The first point relates to a first pressure switch 104 (or, in the
alternative, at the level of water fluid at the initiation of the
drain pump 114 operation) and the second point relates to the level
of the lower level switch 106.
[0025] The method continues (at step 406) with recording the time
to trip. The time to trip is generally calculated by measuring the
time between two significant points of the previous step. This time
may vary depending on the implementation of the method. For
example, the time may be very short if the two points in which this
calculation is measured are very close together. This time may also
depend on the amount and absorbency of the items which are
currently in the washer tub 102.
[0026] The method continues with calculating a predicted time to
drain (at step 408). The predicted time to drain may be calculated
using the fill amount and the time to trip number. The formula in
which the predicted time to drain is calculated may vary depending
on the washer unit. However, this predicted time to drain should be
a relatively accurate time measurement determining when the drain
pump 114 has removed a sufficient amount of water out of the tub
102.
[0027] The method continues (at step 410) with operating the drain
pump according to the calculated predicted time to drain. Once the
predicted time to drain is known, the controller 118 uses this
information to operate the pump for the minimum amount of time
required in order to drain a sufficient amount of fluid out of the
tub 102. This may be useful in both ensuring that the tub 102 is
fully drained and preventing the pump from running dry. When the
pump runs dry, generally it creates noise and lengthens the time
for the washer cycle. Furthermore, it creates situations where
customers may call a service technician in order to repair the
washing machine unit, even though pump operability is not an
issue.
[0028] Now referring to FIG. 5a and FIG. 5b, a more detailed
embodiment of the method disclosed in FIG. 4 is shown. The method
begins (at step 502) with initiating the fill. This step may be
implemented through actuating the fill valve in order to fill the
washing machine tub 102 through the fill pipe 112. Generally (at
step 504), the number of Gallons To Fill (GTF) may be determined.

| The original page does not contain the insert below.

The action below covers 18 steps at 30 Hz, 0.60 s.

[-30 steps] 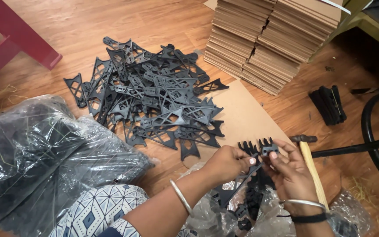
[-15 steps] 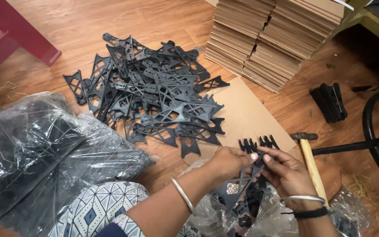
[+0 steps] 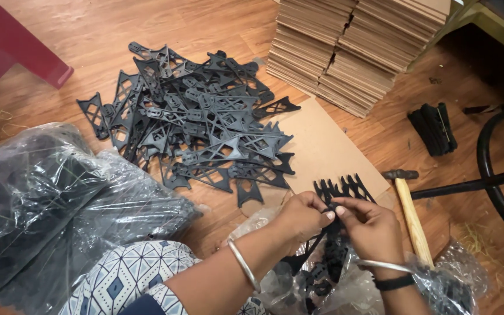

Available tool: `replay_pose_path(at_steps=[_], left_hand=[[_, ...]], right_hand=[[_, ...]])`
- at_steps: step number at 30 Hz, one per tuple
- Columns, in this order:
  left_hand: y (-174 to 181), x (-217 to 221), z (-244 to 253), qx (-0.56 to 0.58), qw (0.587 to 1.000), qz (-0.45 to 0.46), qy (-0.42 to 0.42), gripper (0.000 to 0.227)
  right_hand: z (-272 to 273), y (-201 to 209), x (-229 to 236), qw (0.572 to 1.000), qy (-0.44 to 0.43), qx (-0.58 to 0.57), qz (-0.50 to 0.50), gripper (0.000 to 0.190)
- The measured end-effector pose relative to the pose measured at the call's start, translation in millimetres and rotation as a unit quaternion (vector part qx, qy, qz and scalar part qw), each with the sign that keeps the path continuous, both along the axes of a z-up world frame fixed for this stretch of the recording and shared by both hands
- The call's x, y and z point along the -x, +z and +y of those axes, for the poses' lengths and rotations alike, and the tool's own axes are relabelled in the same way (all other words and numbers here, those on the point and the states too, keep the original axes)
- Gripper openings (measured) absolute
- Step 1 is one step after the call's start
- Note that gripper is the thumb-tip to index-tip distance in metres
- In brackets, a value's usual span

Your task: Manually assemble black plastic lattice components and stack them.

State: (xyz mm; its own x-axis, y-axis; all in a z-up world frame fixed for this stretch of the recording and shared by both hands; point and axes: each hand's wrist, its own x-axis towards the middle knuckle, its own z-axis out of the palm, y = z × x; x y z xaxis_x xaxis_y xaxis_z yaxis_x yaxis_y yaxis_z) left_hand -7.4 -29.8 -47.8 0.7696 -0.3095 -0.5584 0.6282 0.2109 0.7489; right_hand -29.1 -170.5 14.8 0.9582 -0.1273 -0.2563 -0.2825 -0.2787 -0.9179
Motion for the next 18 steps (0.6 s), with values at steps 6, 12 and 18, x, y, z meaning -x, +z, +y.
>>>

This may be done through a flow regulated valve 116 which can
regulate the flow to a rate which may easily be calculated.
[0029] The method continues (at step 506) with completing the fill
and beginning agitation. The method continues on (at step 508) with
agitation. In these two steps, the agitation device 108 is used in
order to wash the clothes. The method continues until (step 510)
when agitation is completed.
[0030] The method continues (at step 512) with setting the timer to
zero and then starting the timer. The timer is useful in
calculating the time to trip. Therefore, it is initiated right
before step 514 of turning on or operating the drain pump. Once the
drain pump operation is initiated, the fluid will begin to drain
from the tub 102 and this time is useful in calculating how long it
takes the water level to reach the lower level switch 106. The time
is measured, as shown in this preferred embodiment, from the time
that the drain pump is initiated, or alternatively the time may be
measured at some other point, such as when the upper level switch
114 is open. In any event, a time to trip is calculated based at
least in part on the timer.
[0031] The method continues with determining if the upper level
switch is open (at step 516). In this embodiment, the switch is
open when water has cleared from the switch. Stated another way,
the switch will be open when there is no water at the level of the
switch 104. If the switch is not open, the next step in the process
(at step 518) is determining if the lower level switch is open. If
neither switch is open, the cycle is repeated until one of the
switches opens. If the lower level switch is open, the upper level
switch should also be open. Otherwise, the method continues on (at
step 520).
[0032] The method continues (at step 520) with turning off the
drain pump. The drain pump will need to be turned off in this case
because there is a hardware error. Therefore, when the situation
occurs when the lower switch opens before the upper switch, a
switch fault is registered. When the lower level switch opens while
the upper level switch is not open, a signal is provided to the
controller 118 that there is fluid e.g. water at the upper level
switch 104 while there is no fluid at the lower level switch 106.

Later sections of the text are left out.